Starbucks' 2026 investor day laid out a set of long-range financial targets and operational initiatives that drew constructive reviews from at least two major equity research teams. Analysts at Bernstein and Morgan Stanley described the presentation as a clear strategic plan accompanied by measurable goals and early indications of operational momentum.
Guidance and the 'beatable' algorithm
Bernstein singled out the company's fiscal 2028 earnings-per-share (EPS) range of $3.35 to $4, calling the long-term algorithm "largely beatable." Analyst Danilo Gargiulo noted that realizing the high end of the range would depend on the company consistently achieving 3% comparable-store sales growth and fully capturing the $2 billion in gross savings the company outlined. Bernstein described those two conditions - comp growth and delivery on the savings plan - as "easily" attainable given Starbucks' plans around store reinvention, product innovation and digital engagement.
Revenue mix and check growth drivers
Bernstein also observed that the guidance assumes below-inflation pricing and only limited mix benefits, which the firm argued strengthens the case for potential upside. The analyst house pointed specifically to food attachment and expansion of Starbucks' protein platform as levers that could increase average checks by an estimated 6% to 9% over the coming years.
Morgan Stanley perspective
Morgan Stanley characterized the investor event as providing "something for both camps," indicating the financial targets generally bracket that firm's own estimates.

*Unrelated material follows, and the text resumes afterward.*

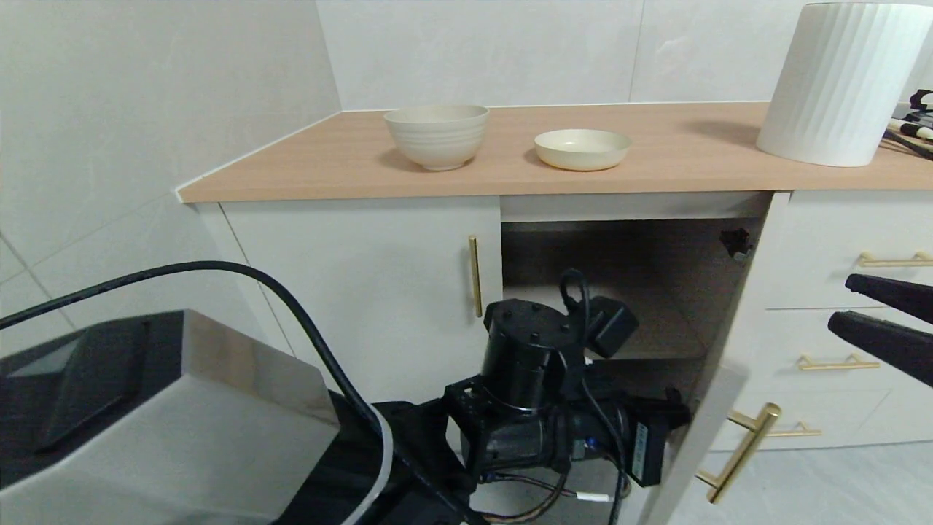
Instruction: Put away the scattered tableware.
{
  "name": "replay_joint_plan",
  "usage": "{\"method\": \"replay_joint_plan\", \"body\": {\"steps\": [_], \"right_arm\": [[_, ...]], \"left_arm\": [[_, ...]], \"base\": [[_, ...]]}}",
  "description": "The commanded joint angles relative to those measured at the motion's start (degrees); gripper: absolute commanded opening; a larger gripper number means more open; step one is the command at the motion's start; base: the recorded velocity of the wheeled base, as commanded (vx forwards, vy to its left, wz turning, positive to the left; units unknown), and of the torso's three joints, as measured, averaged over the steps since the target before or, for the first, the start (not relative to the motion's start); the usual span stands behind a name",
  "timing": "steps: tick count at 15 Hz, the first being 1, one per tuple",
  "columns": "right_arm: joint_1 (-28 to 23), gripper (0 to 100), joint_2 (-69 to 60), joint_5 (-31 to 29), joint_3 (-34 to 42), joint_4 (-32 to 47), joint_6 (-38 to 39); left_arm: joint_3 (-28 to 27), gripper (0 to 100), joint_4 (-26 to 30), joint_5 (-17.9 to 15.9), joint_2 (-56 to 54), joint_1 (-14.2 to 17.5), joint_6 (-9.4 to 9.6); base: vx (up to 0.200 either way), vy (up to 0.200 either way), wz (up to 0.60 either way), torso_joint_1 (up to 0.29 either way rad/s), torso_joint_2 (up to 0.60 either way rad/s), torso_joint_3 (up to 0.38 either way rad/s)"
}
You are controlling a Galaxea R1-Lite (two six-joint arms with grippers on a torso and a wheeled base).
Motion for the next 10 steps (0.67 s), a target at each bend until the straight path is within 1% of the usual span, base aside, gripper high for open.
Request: {"method": "replay_joint_plan", "body": {"steps": [1, 2, 3, 4, 5, 6, 8, 10], "right_arm": [[0.02, 100, 0.83, 0.06, -2.37, 0.03, 0.05], [0.02, 100, 1.27, 0.15, -3.16, -0.06, 0.05], [0.02, 100, 1.01, 0.06, -3.25, 0.03, 0.14], [0.02, 100, 0.83, 0.06, -3.25, 0.03, 0.05], [0.02, 100, 0.48, 0.06, -3.25, 0.12, 0.14], [0.02, 100, 0.31, 0.06, -3.25, 0.12, 0.14], [0.02, 100, 0.75, 0.15, -3.16, 0.12, 0.05], [0.02, 100, 0.31, 0.06, -3.16, 0.12, 0.14]], "left_arm": [[-4.44, 0, 2.09, 0.23, 1.47, -3.36, -0.01], [-9.19, 0, 6.83, 0.23, 2.44, -5.38, -0.01], [-12.18, 0, 10.44, 0.32, 2.35, -7.23, -0.01], [-12.44, 0, 11.14, 0.32, 2.09, -8.11, -0.1], [-11.48, 0, 11.05, 0.41, 0.59, -9.25, -0.1], [-11.12, 0, 11.23, 0.32, -0.99, -9.25, -0.45], [-11.74, 0, 11.31, -0.03, -1.43, -9.25, -3.26], [-11.56, 0, 11.14, 0.32, -1.25, -9.34, -3.44]], "base": [[0.0, 0.0, 0.0, 0.0, 0.0, 0.0], [0.0, 0.0, 0.0, 0.0, 0.0, 0.0], [0.0, 0.0, 0.0, 0.0, 0.0, 0.0], [0.0, 0.0, 0.0, 0.0, 0.0, 0.0], [0.0, 0.0, 0.0, 0.0, 0.0, 0.0], [0.0, 0.0, 0.0, 0.0, 0.0, 0.0], [0.0, 0.0, 0.0, 0.0, 0.0, 0.0], [0.0, 0.0, 0.0, 0.0, 0.0, 0.0]]}}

Analyst Brian Harbour emphasized Starbucks' explicit aim to reassert itself as consumers' "third place," supported by updates to its rewards program, new platform launches and renewed capital allocation toward stores.

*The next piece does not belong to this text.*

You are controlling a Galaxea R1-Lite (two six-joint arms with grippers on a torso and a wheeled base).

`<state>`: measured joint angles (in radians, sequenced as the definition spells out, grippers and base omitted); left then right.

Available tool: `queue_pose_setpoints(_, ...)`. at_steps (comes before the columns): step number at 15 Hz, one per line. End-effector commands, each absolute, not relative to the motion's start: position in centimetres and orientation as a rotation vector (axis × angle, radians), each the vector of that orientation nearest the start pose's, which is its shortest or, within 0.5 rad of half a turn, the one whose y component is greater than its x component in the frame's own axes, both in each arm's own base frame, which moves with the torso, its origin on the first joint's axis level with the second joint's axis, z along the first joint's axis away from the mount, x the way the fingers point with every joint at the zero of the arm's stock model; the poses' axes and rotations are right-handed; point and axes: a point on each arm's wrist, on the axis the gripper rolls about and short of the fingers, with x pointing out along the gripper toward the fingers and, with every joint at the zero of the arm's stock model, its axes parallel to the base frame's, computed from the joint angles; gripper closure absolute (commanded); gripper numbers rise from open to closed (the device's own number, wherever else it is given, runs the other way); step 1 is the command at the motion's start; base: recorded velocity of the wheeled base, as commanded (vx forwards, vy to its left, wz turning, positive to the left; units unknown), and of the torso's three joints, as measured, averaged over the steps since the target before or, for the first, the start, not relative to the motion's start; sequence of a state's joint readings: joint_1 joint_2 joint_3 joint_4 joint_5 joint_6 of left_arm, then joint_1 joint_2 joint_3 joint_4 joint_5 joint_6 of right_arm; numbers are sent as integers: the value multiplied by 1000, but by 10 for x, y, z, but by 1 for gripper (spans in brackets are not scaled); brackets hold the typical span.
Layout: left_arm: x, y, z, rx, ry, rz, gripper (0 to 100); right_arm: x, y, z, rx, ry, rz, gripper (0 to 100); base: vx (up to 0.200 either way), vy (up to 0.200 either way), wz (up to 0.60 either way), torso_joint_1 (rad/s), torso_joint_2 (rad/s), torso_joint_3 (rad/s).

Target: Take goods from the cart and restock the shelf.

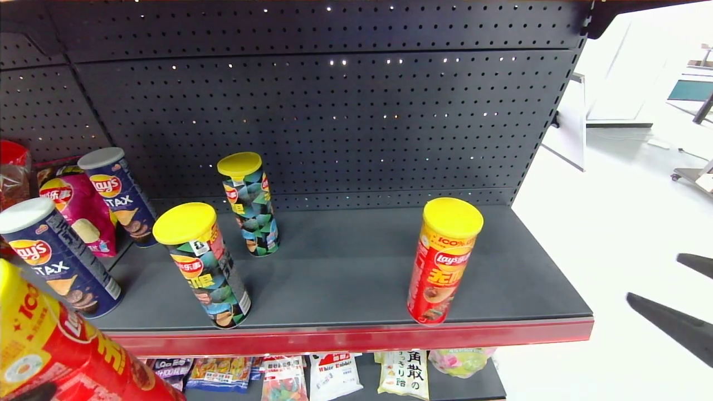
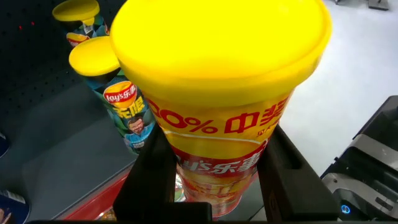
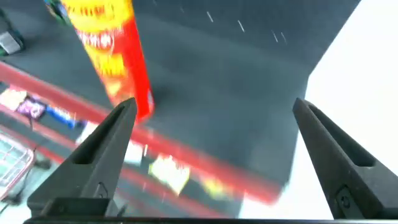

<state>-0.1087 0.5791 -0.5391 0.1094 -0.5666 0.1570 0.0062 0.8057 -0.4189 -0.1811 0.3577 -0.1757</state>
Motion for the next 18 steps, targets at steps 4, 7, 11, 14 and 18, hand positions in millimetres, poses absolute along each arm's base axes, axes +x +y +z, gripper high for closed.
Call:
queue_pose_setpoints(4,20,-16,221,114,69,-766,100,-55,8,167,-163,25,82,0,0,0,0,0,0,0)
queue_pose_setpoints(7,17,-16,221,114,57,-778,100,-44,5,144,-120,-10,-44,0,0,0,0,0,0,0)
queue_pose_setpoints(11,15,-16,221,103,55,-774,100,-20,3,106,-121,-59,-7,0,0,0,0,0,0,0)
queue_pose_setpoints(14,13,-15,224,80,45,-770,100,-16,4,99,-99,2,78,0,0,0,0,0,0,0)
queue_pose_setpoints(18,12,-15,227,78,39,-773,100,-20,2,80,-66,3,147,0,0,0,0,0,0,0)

On cost savings, Morgan Stanley noted that although management flagged a $2 billion gross savings goal, specifics were limited. The firm referenced "almost 100 projects" tied to the savings plan, but stressed the broader cost picture "still needs to be filled in."
Analyst ratings
Following the investor day, Bernstein reiterated an Outperform rating on SBUX, while Morgan Stanley maintained its Overweight recommendation.
Note: The company-provided targets, analyst commentary and ratings referenced here are as presented at the investor event and in subsequent analyst notes.